Which of the lines below hold the word "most"? Pull each of them out.

--------

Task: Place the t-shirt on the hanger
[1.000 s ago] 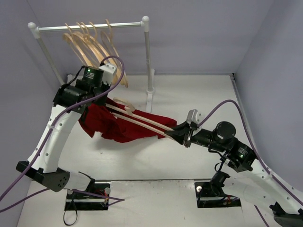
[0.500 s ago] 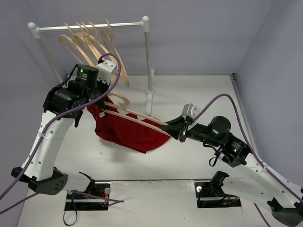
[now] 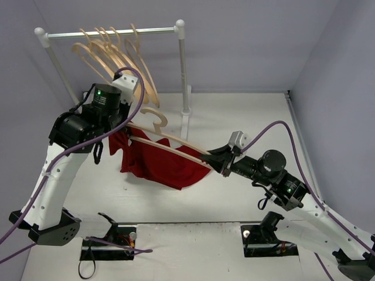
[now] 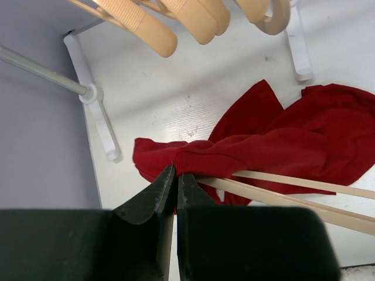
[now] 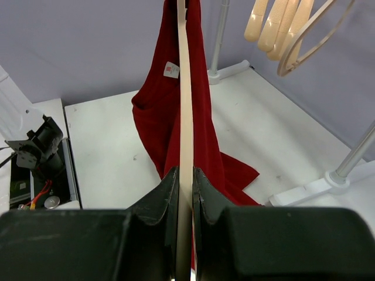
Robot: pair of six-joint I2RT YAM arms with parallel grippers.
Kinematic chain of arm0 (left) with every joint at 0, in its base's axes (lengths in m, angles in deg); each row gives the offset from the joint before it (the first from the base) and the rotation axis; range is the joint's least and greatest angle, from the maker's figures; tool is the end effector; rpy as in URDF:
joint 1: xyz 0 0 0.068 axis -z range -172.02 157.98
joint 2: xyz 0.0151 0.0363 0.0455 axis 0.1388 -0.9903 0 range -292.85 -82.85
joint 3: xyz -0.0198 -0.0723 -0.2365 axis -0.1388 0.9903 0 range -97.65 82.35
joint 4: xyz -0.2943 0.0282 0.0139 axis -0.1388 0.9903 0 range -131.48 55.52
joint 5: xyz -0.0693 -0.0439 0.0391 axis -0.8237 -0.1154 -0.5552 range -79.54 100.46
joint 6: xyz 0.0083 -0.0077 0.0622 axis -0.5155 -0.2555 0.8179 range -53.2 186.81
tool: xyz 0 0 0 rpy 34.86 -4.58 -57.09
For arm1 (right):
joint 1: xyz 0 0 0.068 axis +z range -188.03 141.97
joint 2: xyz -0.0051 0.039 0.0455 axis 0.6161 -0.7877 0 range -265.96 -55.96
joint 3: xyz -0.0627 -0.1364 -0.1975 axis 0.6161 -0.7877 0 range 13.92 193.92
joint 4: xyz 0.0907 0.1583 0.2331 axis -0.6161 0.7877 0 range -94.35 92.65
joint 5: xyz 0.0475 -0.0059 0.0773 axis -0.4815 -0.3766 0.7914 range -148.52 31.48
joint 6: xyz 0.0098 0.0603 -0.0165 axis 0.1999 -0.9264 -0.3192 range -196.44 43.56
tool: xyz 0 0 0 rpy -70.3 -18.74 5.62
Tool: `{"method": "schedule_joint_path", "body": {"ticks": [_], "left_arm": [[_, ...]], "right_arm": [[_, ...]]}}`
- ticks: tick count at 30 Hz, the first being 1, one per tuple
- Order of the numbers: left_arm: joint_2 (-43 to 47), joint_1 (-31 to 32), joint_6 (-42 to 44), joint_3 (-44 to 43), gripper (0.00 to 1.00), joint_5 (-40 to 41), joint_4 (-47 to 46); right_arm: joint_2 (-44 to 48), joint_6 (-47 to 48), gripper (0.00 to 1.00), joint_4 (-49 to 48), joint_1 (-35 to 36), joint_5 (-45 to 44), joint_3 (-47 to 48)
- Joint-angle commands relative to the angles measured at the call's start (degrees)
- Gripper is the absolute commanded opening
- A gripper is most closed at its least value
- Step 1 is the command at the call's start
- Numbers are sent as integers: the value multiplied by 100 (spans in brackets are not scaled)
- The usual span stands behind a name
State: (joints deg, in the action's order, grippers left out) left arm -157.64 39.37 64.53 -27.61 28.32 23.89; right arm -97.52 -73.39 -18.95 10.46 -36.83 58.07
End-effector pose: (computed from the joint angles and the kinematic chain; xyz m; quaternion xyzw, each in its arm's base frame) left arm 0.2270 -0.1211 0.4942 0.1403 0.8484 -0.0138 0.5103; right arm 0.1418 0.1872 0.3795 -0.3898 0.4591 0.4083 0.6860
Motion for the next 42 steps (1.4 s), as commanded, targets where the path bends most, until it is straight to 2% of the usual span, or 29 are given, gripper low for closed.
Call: {"method": "schedule_joint_path", "body": {"ticks": [1,14,23,28,30,34,38,41,42], "left_arm": [[-55,309,-222,-144,0,25,-248],[-425,667,-1828,-1528,0,-468,-305],[-1060,1063,-2132,-2947,0,-855,-296],[-1432,1641,-2207,-3644,0,-771,-338],[-1489,1845,-2207,-3652,0,-653,-470],[-1272,2226,-2124,-3038,0,-498,-1092],[-792,2267,-1913,-2062,1,24,-1503],[-519,2267,-1530,-1660,12,384,-1751],[-420,2267,-1319,-1583,21,460,-1804]], "right_arm": [[-30,3,0,-1050,47,-80,97],[174,3,0,-2572,38,-326,-257],[8,-151,0,-3366,47,-201,-174],[-179,-158,0,-3738,47,-158,78],[-215,-174,0,-3924,47,-181,80],[-180,-215,0,-4014,47,-320,-136],[122,-252,0,-4077,38,-595,-457],[271,-243,0,-4069,5,-745,-636],[285,-248,0,-4064,-33,-772,-694]]}}
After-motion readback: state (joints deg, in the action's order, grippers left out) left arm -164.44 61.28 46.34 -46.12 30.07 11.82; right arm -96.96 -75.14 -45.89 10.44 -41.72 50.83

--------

**Exercise answer:**
- A gripper is most closed at its least value
Motion for the next 42 steps (1.4 s), as commanded, targets where the path bends most, until it is straight to 2% of the usual span, or 29 are given, gripper low for closed.

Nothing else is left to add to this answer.